(Dataset entries)
━━━━━━━━━━

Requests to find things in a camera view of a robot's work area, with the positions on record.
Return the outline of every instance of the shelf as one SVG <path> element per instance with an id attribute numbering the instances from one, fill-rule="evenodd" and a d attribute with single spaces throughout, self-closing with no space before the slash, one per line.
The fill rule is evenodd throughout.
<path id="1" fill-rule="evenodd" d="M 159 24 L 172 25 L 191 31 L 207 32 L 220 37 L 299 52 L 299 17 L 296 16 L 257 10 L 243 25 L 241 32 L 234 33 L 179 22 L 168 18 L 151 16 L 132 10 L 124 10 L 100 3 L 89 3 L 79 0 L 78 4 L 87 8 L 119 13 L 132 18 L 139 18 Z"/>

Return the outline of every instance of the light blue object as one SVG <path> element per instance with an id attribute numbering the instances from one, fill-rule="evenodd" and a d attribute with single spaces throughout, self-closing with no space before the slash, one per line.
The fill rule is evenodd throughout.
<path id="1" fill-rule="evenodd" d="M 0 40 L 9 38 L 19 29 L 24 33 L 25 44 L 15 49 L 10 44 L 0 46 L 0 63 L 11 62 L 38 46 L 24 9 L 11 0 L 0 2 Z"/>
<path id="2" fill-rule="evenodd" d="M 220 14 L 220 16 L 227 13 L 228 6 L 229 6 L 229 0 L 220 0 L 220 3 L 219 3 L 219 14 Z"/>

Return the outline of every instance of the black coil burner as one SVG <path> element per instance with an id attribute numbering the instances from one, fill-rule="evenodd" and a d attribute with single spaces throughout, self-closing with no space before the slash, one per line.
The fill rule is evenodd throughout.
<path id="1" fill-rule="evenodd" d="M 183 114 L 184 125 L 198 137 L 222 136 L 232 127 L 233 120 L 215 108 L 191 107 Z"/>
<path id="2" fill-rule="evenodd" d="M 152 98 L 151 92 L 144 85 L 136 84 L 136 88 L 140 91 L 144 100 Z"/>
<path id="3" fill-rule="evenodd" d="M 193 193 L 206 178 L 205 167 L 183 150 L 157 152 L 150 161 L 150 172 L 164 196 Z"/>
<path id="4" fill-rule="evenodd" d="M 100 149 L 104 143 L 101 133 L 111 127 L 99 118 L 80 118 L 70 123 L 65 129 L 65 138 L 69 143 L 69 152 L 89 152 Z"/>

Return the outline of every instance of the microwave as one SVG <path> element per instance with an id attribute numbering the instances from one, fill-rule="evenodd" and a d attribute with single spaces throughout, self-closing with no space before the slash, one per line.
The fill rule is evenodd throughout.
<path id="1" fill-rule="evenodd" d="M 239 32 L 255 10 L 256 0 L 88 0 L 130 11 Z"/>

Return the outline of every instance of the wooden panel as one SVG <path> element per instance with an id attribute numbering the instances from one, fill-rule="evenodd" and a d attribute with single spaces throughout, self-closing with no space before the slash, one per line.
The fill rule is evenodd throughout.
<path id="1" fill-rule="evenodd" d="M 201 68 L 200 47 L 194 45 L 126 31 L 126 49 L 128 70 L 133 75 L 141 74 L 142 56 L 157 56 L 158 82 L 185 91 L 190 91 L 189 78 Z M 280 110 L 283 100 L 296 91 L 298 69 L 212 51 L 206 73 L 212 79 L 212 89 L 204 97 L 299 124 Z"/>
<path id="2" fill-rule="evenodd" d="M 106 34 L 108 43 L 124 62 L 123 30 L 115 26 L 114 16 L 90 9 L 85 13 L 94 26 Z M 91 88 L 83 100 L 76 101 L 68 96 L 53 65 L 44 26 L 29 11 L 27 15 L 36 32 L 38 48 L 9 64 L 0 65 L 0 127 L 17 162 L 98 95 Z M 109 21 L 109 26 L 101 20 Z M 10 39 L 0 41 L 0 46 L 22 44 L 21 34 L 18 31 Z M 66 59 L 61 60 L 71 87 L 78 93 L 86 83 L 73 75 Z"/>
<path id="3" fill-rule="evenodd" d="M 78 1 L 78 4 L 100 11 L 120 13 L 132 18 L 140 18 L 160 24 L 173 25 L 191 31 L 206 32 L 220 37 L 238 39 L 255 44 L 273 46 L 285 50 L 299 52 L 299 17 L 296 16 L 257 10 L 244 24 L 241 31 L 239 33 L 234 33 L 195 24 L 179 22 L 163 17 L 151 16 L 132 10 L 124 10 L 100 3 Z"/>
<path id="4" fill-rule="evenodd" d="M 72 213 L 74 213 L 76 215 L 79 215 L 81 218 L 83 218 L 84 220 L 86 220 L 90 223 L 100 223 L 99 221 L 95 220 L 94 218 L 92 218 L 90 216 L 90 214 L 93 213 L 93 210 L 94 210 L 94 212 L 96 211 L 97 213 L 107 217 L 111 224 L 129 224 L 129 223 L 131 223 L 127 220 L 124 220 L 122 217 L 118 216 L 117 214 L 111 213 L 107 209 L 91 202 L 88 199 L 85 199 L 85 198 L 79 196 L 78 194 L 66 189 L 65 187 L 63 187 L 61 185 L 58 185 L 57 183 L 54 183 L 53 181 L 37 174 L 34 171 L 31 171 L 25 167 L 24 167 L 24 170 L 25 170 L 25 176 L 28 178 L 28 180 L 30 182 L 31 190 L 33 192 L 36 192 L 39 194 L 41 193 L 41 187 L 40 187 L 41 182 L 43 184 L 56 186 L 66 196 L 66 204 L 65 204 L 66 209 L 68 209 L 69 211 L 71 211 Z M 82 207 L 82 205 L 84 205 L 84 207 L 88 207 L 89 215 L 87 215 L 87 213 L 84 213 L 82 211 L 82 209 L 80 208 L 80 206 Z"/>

━━━━━━━━━━

*Task to complete:* Each line from the first line of the entries up to and including the line containing "Return the outline of every instance of the shelf" should be transcribed exactly, with all other lines left out.

*Response area:*
Requests to find things in a camera view of a robot's work area, with the positions on record.
Return the outline of every instance of the shelf as one SVG <path> element per instance with an id attribute numbering the instances from one, fill-rule="evenodd" and a d attribute with single spaces throughout, self-closing with no space before the slash, one per line.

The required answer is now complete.